Minimizing the Number of Tardy Jobs and Maximal Tardiness on a Single Machine is NP-hard

TL;DR

This paper proves that minimizing the number of tardy jobs and maximal tardiness on a single machine is strongly NP-hard, resolving a long-standing open problem in multicriteria scheduling.

Contribution

It establishes the NP-hardness of a long-unsolved bicriteria scheduling problem, providing new complexity results for various approaches.

Findings

The problem is strongly NP-hard when minimizing maximal tardiness first.

It is at least weakly NP-hard when minimizing the number of tardy jobs first.

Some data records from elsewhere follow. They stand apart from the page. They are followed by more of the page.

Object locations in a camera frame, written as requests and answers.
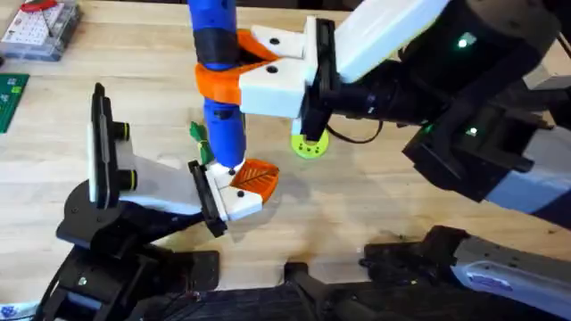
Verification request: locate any green toy vegetable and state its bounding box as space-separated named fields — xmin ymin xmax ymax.
xmin=188 ymin=120 xmax=216 ymax=167

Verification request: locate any green disc with holes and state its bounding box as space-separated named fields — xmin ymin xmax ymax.
xmin=290 ymin=128 xmax=331 ymax=161

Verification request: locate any left wrist black upright plate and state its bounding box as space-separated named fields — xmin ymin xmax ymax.
xmin=87 ymin=82 xmax=113 ymax=210

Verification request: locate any green board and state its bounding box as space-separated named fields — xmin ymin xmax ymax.
xmin=0 ymin=73 xmax=30 ymax=135

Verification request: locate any clear plastic parts box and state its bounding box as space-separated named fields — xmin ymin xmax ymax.
xmin=0 ymin=0 xmax=82 ymax=62

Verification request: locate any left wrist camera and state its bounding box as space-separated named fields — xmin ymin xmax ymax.
xmin=110 ymin=120 xmax=140 ymax=193

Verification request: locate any black cable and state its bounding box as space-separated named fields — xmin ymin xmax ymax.
xmin=327 ymin=120 xmax=385 ymax=145

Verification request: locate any black rail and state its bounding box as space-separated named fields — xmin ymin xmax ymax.
xmin=146 ymin=287 xmax=571 ymax=321

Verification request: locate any red handled tool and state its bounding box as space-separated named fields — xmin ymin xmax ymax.
xmin=19 ymin=0 xmax=60 ymax=13

Hardness results are provided for constraint and a priori approaches.

Abstract

This paper resolves a long-standing open question in bicriteria scheduling regarding the complexity of a single machine scheduling problem which combines the number of tardy jobs and the maximal tardiness criteria. We use the lexicographic approach with the maximal tardiness being the primary criterion. Accordingly, the objective is to find, among all solutions minimizing the maximal tardiness, the one which has the minimum number of tardy jobs. The complexity of this problem has been open for over thirty years, and has been known since then to be one of the most challenging open questions in multicriteria scheduling. We resolve this question by proving that the problem is strongly NP-hard. We also prove that the problem is at least weakly NP-hard when we switch roles between the two criteria (i.e., when the number of tardy jobs is the primary criterion). Finally, we provide hardness results for two other approaches (constraint and a priori approaches) to deal with these two criteria.